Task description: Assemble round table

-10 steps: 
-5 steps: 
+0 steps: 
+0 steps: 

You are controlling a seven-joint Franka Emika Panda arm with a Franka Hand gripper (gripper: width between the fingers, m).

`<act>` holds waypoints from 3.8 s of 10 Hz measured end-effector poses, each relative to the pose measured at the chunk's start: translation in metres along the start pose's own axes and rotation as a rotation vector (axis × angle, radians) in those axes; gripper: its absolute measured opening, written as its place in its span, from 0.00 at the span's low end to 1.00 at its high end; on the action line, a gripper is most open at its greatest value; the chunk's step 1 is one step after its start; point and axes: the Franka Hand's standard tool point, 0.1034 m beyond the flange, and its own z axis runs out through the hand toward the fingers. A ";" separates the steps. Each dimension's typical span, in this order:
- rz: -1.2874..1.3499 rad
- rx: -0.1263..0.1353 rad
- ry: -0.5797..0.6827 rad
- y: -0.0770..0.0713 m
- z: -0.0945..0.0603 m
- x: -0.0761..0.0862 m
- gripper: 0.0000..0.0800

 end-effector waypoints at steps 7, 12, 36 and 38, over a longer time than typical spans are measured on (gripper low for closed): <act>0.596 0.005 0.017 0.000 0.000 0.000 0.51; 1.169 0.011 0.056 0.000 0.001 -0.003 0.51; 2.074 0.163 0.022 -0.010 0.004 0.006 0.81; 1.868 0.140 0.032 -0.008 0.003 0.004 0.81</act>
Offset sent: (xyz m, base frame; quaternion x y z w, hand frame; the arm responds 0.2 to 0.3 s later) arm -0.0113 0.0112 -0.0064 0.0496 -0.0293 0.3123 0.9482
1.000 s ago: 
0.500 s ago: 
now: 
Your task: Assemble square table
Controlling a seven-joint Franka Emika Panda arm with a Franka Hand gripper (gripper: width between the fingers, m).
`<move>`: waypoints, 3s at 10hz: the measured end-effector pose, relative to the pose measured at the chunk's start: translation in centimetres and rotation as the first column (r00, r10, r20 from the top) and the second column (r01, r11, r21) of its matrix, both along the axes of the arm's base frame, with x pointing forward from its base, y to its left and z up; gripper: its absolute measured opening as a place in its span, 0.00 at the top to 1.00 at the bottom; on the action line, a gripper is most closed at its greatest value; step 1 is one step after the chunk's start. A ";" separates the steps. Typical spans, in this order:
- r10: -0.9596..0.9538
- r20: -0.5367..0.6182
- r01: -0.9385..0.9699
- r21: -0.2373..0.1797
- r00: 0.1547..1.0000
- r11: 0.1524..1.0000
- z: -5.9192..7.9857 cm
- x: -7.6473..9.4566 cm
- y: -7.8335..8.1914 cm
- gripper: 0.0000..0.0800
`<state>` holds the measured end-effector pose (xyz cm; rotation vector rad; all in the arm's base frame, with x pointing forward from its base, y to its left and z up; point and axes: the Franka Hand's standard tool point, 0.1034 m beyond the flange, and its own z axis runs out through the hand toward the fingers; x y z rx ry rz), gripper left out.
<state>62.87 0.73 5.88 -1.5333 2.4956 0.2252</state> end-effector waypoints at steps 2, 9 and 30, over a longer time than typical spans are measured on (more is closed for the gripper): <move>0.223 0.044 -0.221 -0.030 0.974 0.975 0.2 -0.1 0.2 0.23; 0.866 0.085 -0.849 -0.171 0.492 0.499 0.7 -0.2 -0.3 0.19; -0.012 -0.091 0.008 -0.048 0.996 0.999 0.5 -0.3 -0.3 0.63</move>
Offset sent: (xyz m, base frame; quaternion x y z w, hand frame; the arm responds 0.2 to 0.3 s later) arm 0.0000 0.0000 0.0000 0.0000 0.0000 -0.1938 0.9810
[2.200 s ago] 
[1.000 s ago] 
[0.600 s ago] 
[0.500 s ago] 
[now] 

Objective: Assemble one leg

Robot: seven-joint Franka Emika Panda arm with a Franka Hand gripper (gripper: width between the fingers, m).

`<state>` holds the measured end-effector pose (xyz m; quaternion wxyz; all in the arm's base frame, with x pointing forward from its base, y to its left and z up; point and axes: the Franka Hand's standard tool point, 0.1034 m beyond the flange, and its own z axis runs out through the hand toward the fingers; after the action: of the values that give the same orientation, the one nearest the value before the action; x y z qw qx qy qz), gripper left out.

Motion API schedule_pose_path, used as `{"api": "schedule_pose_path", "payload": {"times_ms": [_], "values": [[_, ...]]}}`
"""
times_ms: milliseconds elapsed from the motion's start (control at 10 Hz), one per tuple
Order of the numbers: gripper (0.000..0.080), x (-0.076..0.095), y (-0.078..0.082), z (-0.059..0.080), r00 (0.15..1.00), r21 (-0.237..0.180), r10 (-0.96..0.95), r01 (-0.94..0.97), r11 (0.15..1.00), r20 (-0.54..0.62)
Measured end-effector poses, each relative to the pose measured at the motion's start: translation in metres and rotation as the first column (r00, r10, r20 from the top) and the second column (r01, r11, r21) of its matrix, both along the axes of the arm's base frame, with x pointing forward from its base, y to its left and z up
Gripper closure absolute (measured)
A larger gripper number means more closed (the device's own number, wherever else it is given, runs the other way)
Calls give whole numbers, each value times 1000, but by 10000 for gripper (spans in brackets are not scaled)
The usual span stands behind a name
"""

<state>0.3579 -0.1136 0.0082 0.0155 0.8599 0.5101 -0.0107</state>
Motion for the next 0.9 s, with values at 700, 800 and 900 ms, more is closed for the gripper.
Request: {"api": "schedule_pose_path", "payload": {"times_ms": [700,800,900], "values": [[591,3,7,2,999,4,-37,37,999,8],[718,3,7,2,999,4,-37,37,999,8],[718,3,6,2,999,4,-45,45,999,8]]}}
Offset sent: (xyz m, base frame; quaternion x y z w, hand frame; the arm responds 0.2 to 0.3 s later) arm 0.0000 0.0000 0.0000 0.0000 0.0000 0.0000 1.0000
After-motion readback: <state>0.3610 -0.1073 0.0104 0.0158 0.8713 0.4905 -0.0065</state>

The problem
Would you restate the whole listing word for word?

Output for this exercise
Task description: Assemble round table

-10 steps: 
-5 steps: 
+0 steps: 
+0 steps: 

You are controlling a seven-joint Franka Emika Panda arm with a Franka Hand gripper (gripper: width between the fingers, m).

`<act>` holds waypoints from 3.8 s of 10 Hz measured end-effector poses, each relative to the pose measured at the chunk's start: translation in metres along the start pose's own axes and rotation as a rotation vector (axis × angle, radians) in those axes; gripper: its absolute measured opening, written as its place in its span, from 0.00 at the span's low end to 1.00 at its high end; on the action line, a gripper is most open at its greatest value; the chunk's step 1 is one step after its start; point and axes: the Franka Hand's standard tool point, 0.1034 m beyond the flange, and its own z axis runs out through the hand toward the fingers. A ";" separates the steps. Each dimension's typical span, in this order:
- rz: -1.2874..1.3499 rad
- rx: -0.1263..0.1353 rad
- ry: -0.5797..0.6827 rad
- y: -0.0770..0.0713 m
- z: -0.0945..0.0603 m
- x: -0.0761..0.0862 m
- gripper: 0.0000..0.0800

 end-effector waypoints at steps 7, 12, 36 and 38, over a longer time than typical spans are measured on (gripper low for closed): <act>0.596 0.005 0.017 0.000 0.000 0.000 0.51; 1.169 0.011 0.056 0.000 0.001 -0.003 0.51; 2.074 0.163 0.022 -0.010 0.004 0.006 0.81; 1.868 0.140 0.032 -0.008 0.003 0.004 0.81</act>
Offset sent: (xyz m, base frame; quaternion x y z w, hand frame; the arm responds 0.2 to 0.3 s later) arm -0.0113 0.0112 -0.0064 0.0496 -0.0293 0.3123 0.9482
1.000 s ago: 
0.500 s ago: 
now: 
Your task: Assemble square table
Controlling a seven-joint Franka Emika Panda arm with a Franka Hand gripper (gripper: width between the fingers, m).
`<move>`: waypoints, 3s at 10hz: the measured end-effector pose, relative to the pose measured at the chunk's start: translation in centimetres and rotation as the first column (r00, r10, r20 from the top) and the second column (r01, r11, r21) of its matrix, both along the axes of the arm's base frame, with x pointing forward from its base, y to its left and z up; gripper: its absolute measured opening as a place in its span, 0.00 at the top to 1.00 at the bottom; on the action line, a gripper is most closed at its greatest value; step 1 is one step after the chunk's start. A ";" separates the steps. Typical spans, in this order:
- r10: -0.9596..0.9538
- r20: -0.5367..0.6182
- r01: -0.9385..0.9699
- r21: -0.2373..0.1797
- r00: 0.1547..1.0000
- r11: 0.1524..1.0000
- z: -5.9192..7.9857 cm
- x: -7.6473..9.4566 cm
- y: -7.8335..8.1914 cm
- gripper: 0.0000..0.0800
`<state>` holds the measured end-effector pose (xyz cm; rotation vector rad; all in the arm's base frame, with x pointing forward from its base, y to its left and z up; point and axes: the Franka Hand's standard tool point, 0.1034 m beyond the flange, and its own z axis runs out through the hand toward the fingers; x y z rx ry rz), gripper left out.
<state>62.87 0.73 5.88 -1.5333 2.4956 0.2252</state> end-effector waypoints at steps 2, 9 and 30, over a longer time than typical spans are measured on (more is closed for the gripper): <move>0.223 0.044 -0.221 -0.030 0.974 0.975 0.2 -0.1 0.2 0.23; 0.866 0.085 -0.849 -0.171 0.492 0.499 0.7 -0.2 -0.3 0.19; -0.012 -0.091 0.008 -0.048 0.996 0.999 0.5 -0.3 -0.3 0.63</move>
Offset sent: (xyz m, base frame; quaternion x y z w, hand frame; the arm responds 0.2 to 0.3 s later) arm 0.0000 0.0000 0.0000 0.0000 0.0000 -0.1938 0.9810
[2.200 s ago] 
[1.000 s ago] 
[0.600 s ago] 
[0.500 s ago] 
[now] 

Objective: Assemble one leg

Robot: seven-joint Franka Emika Panda arm with a Franka Hand gripper (gripper: width between the fingers, m).

`<state>` holds the measured end-effector pose (xyz m; quaternion wxyz; all in the arm's base frame, with x pointing forward from its base, y to its left and z up; point and axes: the Franka Hand's standard tool point, 0.1034 m beyond the flange, and its own z axis runs out through the hand toward the fingers; after the action: of the values that give the same orientation, the one nearest the value before the action; x y z qw qx qy qz), gripper left out.

Motion API schedule_pose_path, used as `{"api": "schedule_pose_path", "payload": {"times_ms": [_], "values": [[_, ...]]}}`
"""
times_ms: milliseconds elapsed from the motion's start (control at 10 Hz), one per tuple
Order of the numbers: gripper (0.000..0.080), x (-0.076..0.095), y (-0.078..0.082), z (-0.059..0.080), r00 (0.15..1.00), r21 (-0.237..0.180), r10 (-0.96..0.95), r01 (-0.94..0.97), r11 (0.15..1.00), r20 (-0.54..0.62)
Measured end-effector poses, each relative to the pose measured at the motion's start: translation in metres and rotation as the first column (r00, r10, r20 from the top) and the second column (r01, r11, r21) of its matrix, both along the axes of the arm's base frame, with x pointing forward from its base, y to its left and z up
Gripper closure absolute (measured)
A larger gripper number means more closed (the device's own number, wherever else it is given, runs the other way)
Calls give whole numbers, each value times 1000, but by 10000 for gripper (spans in brackets are not scaled)
The usual span stands behind a name
"""

<state>0.3579 -0.1136 0.0082 0.0155 0.8599 0.5101 -0.0107</state>
Motion for the next 0.9 s, with values at 700, 800 and 900 ms, more is closed for the gripper.
Request: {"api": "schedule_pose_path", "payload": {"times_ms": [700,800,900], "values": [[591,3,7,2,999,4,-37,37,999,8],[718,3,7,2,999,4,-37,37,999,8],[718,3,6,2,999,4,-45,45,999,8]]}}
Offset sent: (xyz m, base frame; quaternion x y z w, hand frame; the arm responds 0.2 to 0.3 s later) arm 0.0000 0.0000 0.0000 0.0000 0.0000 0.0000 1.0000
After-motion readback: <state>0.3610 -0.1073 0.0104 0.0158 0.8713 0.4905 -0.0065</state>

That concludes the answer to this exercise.